- **WORK TO BE COMPLETED**
Every line below from the one with "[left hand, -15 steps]" through the one with "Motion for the" should be retyped exactly, both ends included; no other lines and no pictures.

- **COLLECTED DATA**
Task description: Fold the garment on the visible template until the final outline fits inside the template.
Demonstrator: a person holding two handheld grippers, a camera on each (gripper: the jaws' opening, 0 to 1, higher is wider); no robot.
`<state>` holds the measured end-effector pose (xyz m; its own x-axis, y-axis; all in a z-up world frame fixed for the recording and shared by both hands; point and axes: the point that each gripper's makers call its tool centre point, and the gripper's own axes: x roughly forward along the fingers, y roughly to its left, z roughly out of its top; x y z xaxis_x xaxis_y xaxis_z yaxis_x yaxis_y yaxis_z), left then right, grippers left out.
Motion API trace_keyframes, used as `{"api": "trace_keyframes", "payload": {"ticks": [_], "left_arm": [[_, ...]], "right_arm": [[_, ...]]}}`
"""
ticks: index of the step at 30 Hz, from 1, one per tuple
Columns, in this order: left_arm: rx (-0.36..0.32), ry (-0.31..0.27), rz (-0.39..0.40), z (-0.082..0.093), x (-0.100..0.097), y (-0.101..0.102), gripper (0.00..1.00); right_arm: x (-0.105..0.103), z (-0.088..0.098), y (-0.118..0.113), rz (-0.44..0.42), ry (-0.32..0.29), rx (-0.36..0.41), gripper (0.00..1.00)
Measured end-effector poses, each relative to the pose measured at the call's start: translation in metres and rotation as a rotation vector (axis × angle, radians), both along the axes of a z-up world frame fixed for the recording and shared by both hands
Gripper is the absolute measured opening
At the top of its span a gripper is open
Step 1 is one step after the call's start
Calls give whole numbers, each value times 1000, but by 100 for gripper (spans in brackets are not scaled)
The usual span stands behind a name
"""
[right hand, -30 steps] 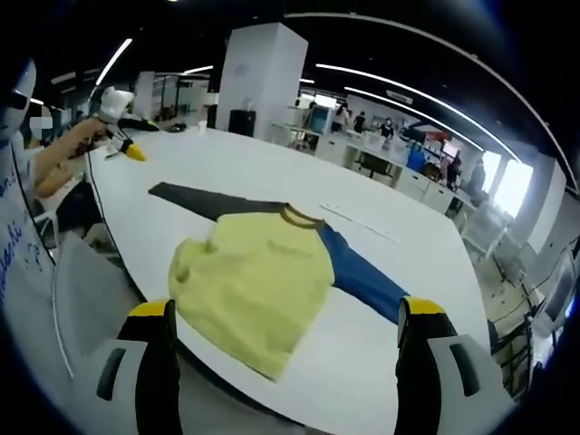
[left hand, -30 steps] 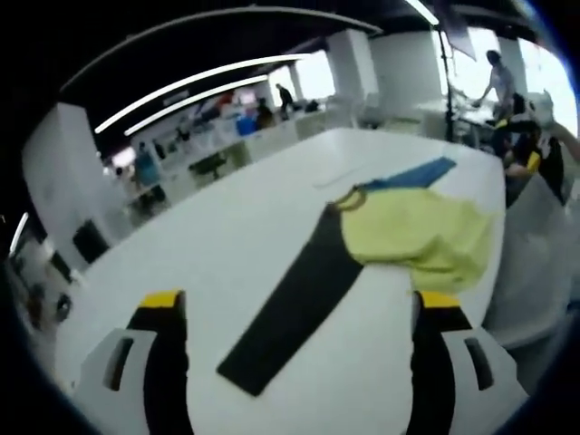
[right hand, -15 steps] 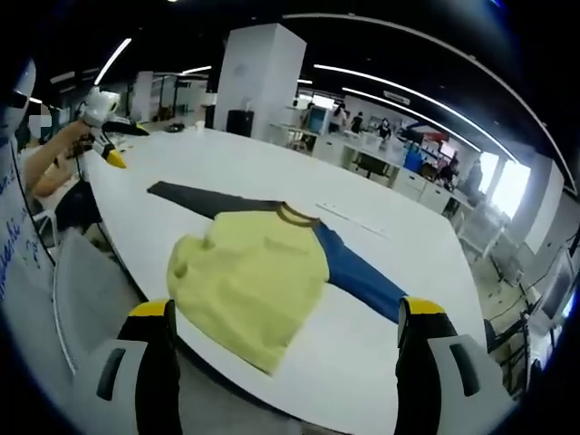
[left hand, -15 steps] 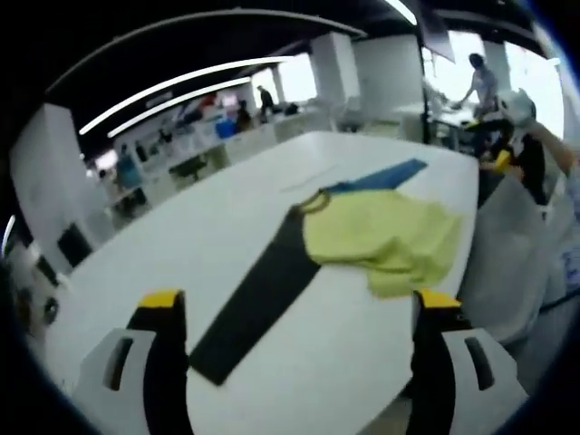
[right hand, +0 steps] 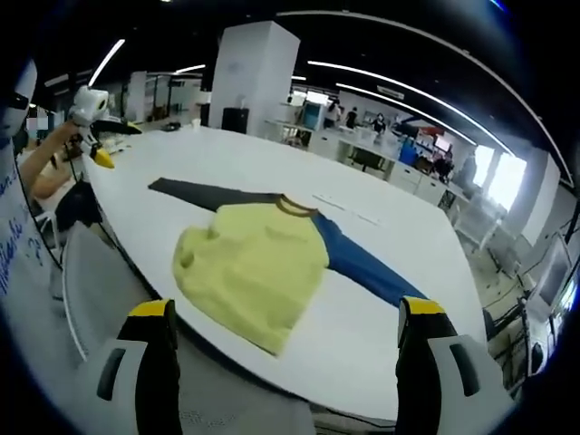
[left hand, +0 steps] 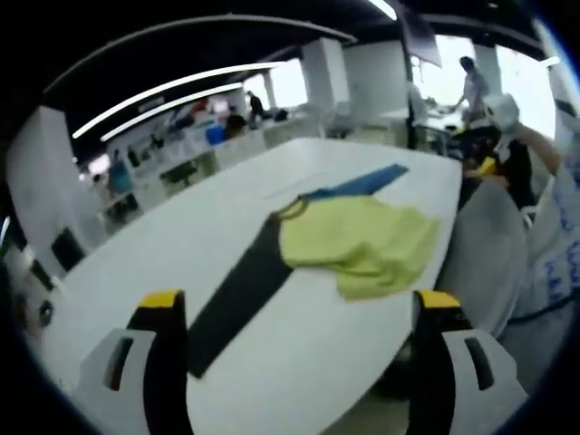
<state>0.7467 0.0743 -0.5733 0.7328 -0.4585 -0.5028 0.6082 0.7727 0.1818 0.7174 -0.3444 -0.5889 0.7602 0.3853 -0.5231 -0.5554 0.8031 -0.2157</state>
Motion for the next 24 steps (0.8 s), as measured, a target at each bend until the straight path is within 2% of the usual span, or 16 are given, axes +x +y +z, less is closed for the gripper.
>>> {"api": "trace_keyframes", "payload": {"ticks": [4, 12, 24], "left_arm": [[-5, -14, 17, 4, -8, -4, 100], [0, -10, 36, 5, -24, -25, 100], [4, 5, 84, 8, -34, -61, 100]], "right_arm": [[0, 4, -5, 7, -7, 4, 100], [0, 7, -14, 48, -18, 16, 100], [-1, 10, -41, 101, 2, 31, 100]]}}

- **RESPONSE TO THE EXERCISE**
[left hand, -15 steps] 
[right hand, +0 steps] 
[left hand, +0 steps] 
<state>0.7467 0.0743 -0.5733 0.7328 -0.4585 -0.5028 0.6082 0.7727 0.1818 0.7174 -0.3444 -0.5889 0.7602 0.3853 -0.5231 -0.5554 0.8031 -0.2157</state>
Motion for the next 24 steps (0.8 s), as measured, a target at each bend until the straight path is within 2% of the usual span, or 16 are given, axes +x +y +z, less is closed for the gripper.

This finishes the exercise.